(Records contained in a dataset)
++++++++++

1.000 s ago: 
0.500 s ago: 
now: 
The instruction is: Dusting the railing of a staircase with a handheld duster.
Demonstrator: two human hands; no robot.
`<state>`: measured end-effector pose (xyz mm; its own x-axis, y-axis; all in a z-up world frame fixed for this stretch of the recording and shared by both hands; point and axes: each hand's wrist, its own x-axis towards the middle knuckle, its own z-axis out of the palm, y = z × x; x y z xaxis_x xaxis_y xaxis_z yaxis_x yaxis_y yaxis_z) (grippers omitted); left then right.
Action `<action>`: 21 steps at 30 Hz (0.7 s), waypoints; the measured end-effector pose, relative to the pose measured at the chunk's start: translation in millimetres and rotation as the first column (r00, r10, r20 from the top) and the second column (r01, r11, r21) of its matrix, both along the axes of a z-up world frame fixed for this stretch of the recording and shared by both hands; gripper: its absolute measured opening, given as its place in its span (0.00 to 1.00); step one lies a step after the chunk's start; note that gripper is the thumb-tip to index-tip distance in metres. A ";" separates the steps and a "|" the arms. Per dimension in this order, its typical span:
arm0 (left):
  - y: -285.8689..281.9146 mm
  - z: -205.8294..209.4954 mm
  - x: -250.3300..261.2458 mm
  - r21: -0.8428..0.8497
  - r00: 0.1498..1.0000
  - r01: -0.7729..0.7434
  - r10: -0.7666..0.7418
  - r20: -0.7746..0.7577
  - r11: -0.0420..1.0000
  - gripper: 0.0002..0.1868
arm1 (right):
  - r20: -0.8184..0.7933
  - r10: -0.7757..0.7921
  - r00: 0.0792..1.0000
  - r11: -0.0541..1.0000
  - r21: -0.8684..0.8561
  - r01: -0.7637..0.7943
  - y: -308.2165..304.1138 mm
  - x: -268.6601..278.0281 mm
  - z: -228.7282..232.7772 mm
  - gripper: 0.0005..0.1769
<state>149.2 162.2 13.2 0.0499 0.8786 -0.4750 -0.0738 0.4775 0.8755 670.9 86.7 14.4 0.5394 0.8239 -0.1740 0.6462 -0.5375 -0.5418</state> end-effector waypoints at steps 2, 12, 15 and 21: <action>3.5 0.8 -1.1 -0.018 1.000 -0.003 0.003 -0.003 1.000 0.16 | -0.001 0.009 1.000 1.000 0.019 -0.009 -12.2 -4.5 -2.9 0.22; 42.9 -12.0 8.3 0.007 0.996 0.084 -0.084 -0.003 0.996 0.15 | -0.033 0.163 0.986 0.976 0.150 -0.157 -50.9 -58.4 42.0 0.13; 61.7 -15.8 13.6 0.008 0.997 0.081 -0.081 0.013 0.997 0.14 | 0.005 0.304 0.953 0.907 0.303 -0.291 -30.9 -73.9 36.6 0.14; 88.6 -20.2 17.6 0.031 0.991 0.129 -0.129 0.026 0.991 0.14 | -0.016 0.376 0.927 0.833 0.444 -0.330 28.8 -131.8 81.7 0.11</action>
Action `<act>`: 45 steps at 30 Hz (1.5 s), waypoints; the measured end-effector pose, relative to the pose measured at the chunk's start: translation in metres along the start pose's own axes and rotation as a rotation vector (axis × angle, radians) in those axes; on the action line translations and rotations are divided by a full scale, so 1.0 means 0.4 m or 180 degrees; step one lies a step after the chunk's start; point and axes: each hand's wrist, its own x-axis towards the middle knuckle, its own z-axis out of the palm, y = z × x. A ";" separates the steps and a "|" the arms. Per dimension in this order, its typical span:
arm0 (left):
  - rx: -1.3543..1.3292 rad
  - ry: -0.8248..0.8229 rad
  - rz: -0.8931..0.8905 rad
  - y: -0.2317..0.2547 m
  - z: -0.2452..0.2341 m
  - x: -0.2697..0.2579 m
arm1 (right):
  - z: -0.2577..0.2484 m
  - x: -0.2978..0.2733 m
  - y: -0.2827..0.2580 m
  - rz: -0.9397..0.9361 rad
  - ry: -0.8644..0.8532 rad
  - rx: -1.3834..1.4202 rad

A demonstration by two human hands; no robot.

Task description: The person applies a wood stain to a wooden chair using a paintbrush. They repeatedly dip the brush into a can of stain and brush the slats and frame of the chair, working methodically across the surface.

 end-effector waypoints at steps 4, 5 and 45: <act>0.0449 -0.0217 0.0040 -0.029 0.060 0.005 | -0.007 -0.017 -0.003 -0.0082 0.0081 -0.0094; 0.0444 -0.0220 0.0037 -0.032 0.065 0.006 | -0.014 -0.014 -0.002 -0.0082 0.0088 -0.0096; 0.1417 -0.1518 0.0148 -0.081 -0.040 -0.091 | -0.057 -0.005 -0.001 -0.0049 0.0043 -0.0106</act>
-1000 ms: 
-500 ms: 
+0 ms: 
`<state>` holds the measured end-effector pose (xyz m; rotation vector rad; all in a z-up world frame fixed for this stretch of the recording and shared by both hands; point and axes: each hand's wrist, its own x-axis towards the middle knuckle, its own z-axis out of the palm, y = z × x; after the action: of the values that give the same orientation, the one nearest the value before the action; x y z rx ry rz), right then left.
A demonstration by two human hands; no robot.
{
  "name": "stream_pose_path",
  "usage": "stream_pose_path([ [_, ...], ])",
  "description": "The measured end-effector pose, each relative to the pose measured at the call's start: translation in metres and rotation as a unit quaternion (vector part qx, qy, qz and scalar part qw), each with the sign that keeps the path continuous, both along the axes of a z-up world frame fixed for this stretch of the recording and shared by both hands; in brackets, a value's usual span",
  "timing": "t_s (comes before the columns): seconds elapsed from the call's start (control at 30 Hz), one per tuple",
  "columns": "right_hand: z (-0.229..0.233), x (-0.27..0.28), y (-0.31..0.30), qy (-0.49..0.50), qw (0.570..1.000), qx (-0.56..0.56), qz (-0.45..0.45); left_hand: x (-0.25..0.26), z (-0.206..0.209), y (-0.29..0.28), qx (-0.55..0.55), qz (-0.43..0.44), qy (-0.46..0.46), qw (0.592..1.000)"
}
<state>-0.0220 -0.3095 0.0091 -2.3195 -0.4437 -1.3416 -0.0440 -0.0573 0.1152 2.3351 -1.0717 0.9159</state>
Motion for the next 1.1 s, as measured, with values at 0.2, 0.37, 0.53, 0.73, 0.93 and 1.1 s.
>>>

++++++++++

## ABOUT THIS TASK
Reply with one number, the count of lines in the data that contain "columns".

## ANSWER TO THIS PROBLEM
2